A larger-than-life presence of his era, Mr. White had deep roots in the parochial old political culture of the city, but lightning instincts and a roving intellect that propelled him to national stature. Amid society-altering upheavals of the era -- the civil rights movement, Vietnam War, and Watergate -- he adapted and survived, at times reinventing himself.
From 1968 to 1984, Mr. White was chief executive of a fast-changing metropolis, which had emerged from decades of economic stagnation and insularity with an explosion of growth and construction downtown. But social change tore at the city's fabric. Racial tension and violence during court-ordered school desegregation in the mid-1970s stained Boston's image, perhaps indelibly.

http://www.boston.com/Boston/metrod...-white-dies/oSJ3m6JlbwXLQOg4UbUMaM/index.html


----------



## cc3915 (Mar 26, 2004)

It's amazing how some media outlets have the obits all ready and raring to go. Rest in Peace Mayor White.


----------



## lofu (Feb 25, 2006)

I gotta be honest, I didn't know he was still alive. RIP Mayor.


----------



## Guest (Jan 28, 2012)

lofu said:


> I gotta be honest, I didn't know he was still alive. RIP Mayor.

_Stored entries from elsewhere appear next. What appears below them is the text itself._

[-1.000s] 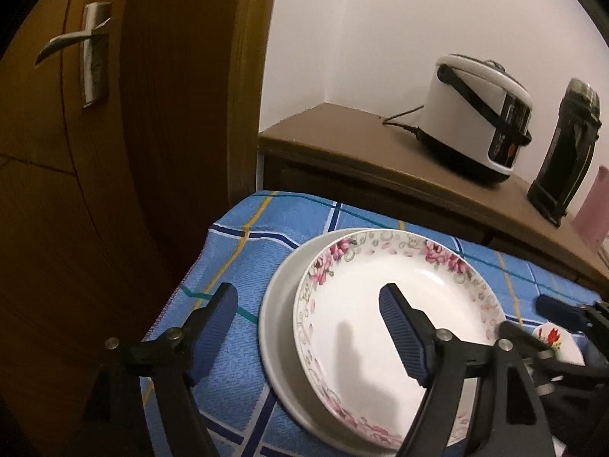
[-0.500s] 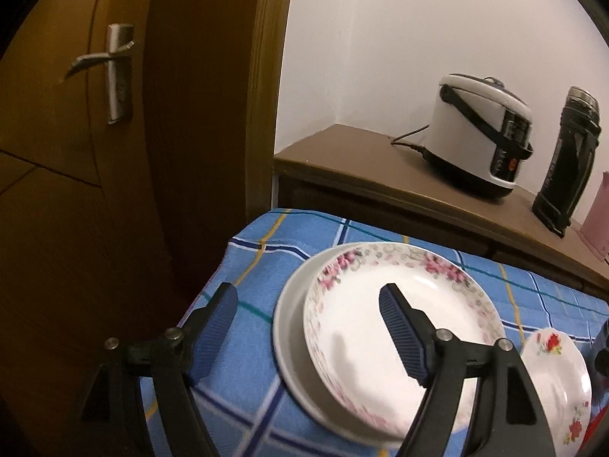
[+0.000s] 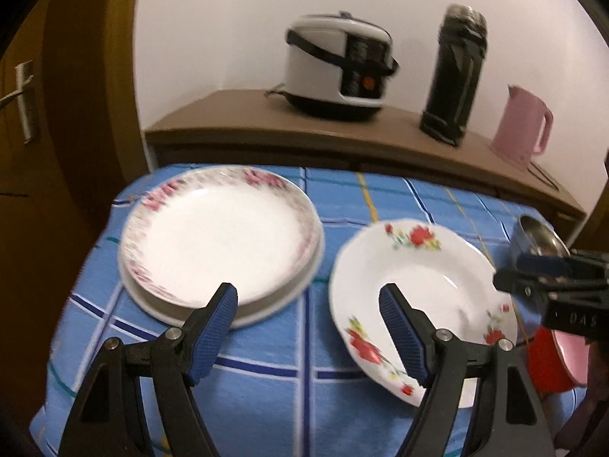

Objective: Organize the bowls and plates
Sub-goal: 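Move both grippers to the red-flower plate rim and close them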

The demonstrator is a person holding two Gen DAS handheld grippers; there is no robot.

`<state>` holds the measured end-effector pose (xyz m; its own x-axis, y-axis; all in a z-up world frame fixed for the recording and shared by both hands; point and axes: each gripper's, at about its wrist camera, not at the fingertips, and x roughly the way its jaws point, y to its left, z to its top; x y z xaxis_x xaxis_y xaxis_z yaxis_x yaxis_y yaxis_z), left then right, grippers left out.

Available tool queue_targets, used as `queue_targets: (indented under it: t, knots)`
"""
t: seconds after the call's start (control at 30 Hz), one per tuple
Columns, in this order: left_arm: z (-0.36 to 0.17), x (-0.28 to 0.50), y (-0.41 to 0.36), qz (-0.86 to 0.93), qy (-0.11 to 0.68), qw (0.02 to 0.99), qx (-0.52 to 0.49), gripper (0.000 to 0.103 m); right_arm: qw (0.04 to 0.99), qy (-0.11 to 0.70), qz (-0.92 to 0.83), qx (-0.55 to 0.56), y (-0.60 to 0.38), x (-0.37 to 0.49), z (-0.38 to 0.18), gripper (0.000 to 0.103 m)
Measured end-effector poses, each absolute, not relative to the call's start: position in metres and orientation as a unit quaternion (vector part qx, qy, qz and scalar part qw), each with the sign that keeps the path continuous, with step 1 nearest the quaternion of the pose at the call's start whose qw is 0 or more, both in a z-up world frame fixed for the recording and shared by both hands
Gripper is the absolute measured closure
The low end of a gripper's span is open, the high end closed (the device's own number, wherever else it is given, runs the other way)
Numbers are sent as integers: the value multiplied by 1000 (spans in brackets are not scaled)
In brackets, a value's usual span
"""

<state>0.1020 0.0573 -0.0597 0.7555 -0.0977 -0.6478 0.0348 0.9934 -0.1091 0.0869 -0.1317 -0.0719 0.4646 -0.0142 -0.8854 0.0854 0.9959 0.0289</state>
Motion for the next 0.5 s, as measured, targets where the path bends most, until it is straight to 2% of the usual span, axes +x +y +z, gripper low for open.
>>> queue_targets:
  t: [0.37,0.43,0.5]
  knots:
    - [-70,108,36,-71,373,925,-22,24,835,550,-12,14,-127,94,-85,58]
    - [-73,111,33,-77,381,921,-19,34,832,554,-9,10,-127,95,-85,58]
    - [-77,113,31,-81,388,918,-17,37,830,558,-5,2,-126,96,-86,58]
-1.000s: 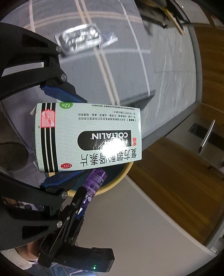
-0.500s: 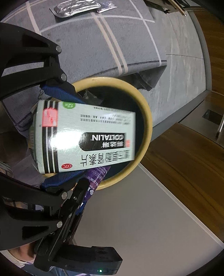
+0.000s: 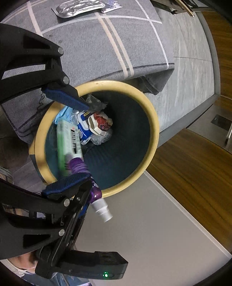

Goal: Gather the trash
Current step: 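Open both grippers over the bin to drop the box and bottle, then move both open grippers back over the foil pack and sachet, then grasp the silver foil pack with the left gripper while the right grasps the foil sachet, then carry the foil pack and sachet over the bin with both grippers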

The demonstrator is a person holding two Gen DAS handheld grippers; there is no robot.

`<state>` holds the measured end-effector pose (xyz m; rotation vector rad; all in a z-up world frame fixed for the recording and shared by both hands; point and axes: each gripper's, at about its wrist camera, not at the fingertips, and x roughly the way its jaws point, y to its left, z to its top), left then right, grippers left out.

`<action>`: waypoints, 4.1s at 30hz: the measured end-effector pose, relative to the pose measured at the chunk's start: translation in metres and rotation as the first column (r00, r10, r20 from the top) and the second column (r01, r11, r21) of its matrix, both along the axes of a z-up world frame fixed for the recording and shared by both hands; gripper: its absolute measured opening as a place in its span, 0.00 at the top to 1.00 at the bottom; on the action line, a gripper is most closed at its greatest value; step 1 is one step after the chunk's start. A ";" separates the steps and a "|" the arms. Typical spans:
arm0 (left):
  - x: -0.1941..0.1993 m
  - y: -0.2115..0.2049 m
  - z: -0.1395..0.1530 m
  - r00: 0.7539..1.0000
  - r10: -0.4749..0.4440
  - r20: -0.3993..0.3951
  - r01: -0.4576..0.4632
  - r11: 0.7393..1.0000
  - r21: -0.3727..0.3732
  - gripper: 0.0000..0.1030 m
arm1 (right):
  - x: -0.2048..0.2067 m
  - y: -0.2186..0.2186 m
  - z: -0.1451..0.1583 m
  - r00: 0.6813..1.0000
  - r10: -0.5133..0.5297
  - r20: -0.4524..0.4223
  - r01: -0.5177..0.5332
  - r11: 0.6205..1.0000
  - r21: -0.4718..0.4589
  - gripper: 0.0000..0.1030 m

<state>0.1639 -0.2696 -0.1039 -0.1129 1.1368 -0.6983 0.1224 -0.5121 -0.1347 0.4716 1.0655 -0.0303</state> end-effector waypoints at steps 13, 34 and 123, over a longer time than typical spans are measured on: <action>0.000 0.030 0.022 0.995 0.058 0.082 -0.060 0.998 0.022 0.17 | -0.001 0.010 0.019 0.997 0.007 0.079 -0.006 1.000 -0.011 0.25; 0.010 0.166 -0.002 0.939 0.305 0.159 -0.336 0.911 0.238 0.06 | 0.005 0.045 0.035 0.993 0.058 0.100 -0.057 0.998 -0.021 0.08; 0.007 0.283 -0.046 0.897 0.420 0.138 -0.441 0.829 0.345 0.32 | 0.091 0.292 0.004 0.802 0.596 0.046 -0.564 0.780 -0.270 0.69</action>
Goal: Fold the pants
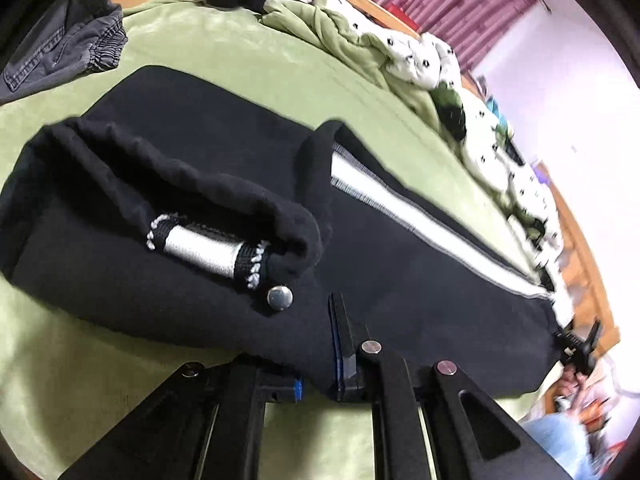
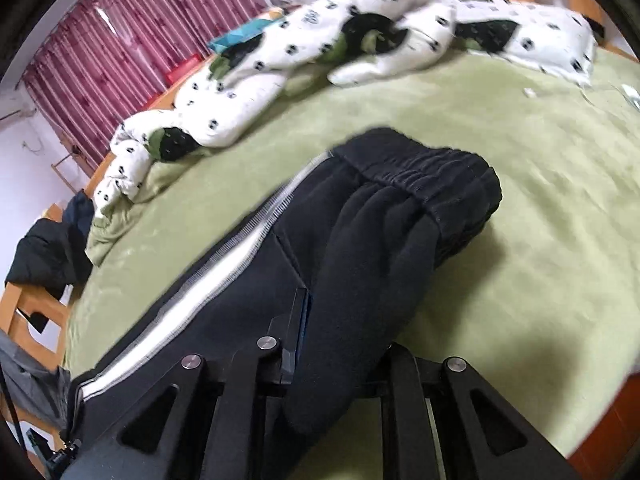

He did one of the greatest disappearing acts in Massachusetts political history after he left office. He vanished in 1984 after Ray Flynn was sworn in, and only resurfaced about 10 years ago to campaign for his daughter when she unsuccessfully ran for the Boston City Council, then went back into hiding.


----------



## cc3915 (Mar 26, 2004)

I'll never forget how he said "the shitty of Boston"....


----------